僕と幼馴染のままならない関係



 ようやく涙がおさまっていたのに、また思い出すと苦しくて泣けてくる。

 人を好きになるってこんなに苦しいものなの?

 また雫のハンカチに顔を埋めていると、雫からズバリ好きな人を当てられてしまう。


 「その好きな相手って、久楽?」

 「………………え……」

 「だって、そうとしか思えなくて。さっきのも……だから苦しいんだろ?」

 「あ……う…………っ」


 なんて答えればいいのか分からない。

 正直に答えたら雫は気持ち悪がって離れていってしまう?

 せっかく眼鏡を外しても大丈夫な友達が出来たのに、同性を好きな事で雫までいなくなってしまったら耐えられない。

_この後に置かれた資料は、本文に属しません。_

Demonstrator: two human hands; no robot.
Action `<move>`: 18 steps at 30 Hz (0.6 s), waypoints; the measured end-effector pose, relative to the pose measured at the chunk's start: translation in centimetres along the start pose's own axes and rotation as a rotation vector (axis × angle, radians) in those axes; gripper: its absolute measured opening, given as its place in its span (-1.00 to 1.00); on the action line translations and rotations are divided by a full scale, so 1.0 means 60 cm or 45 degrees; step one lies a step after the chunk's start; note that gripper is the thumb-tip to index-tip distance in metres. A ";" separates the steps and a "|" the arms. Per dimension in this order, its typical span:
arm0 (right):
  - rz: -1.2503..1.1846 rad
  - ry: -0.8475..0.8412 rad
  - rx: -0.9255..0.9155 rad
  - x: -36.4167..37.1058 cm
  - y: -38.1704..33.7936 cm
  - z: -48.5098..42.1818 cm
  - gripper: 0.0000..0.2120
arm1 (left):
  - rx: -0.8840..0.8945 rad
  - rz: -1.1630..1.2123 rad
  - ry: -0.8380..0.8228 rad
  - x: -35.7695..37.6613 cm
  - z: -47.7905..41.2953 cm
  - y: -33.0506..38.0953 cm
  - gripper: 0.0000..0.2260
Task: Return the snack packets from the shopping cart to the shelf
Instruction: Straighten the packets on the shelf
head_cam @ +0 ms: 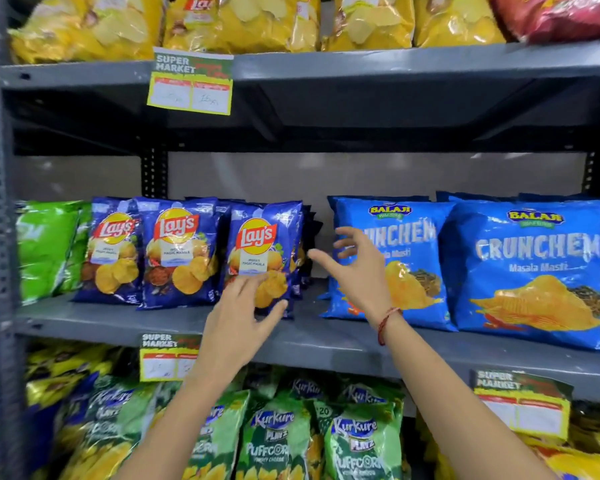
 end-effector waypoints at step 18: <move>0.082 -0.473 0.258 0.176 0.054 -0.018 -0.32 | -0.033 -0.378 -0.007 -0.006 0.053 -0.089 -0.60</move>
Point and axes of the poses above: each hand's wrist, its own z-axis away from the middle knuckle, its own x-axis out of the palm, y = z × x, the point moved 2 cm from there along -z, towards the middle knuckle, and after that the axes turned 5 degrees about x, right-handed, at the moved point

 どうしよう……だからと言って否定する言葉も言いたくない。

 
 「大丈夫だよ、亮。そんな事で俺たちの関係が終わるわけないだろ?」

 「…………っ、う――――っ」


 またしても雫に泣かされ、嗚咽しか出てこない。

 僕の悩みも「そんな事」で一蹴してしまう雫なら……大丈夫。

 
 「結人が好きだって気付いちゃって……どうしたらいいか分からなくて…………っ」

 「うんうん。まぁそうかなとは思ってたんだけど」

 「?!」

 「そうじゃなくても久楽の事大好きだったもんな!アイツの後追っかけてバイト先までこっそり見に行っちゃて」


 雫は笑いながら話しているけど、僕にとってはとても恥ずかしい話で、全身が発火するのではと思うくらい熱が集まってくる。


 「そ、そんなに分かりやすかった……?」

 「そりゃな……本人たちだけじゃね?意識してないの」

 「…………恥ずかしすぎる」

 「さっき走り去る亮を見て確信したっつーか。俺たち乙女ゲー好きじゃん?海人も久楽そっくりだしな!」


 雫に指摘されて今更気付くなんて……確かに言われてみれば海人は結人に似ていた。

 小学生の頃の結人を大きくした感じ。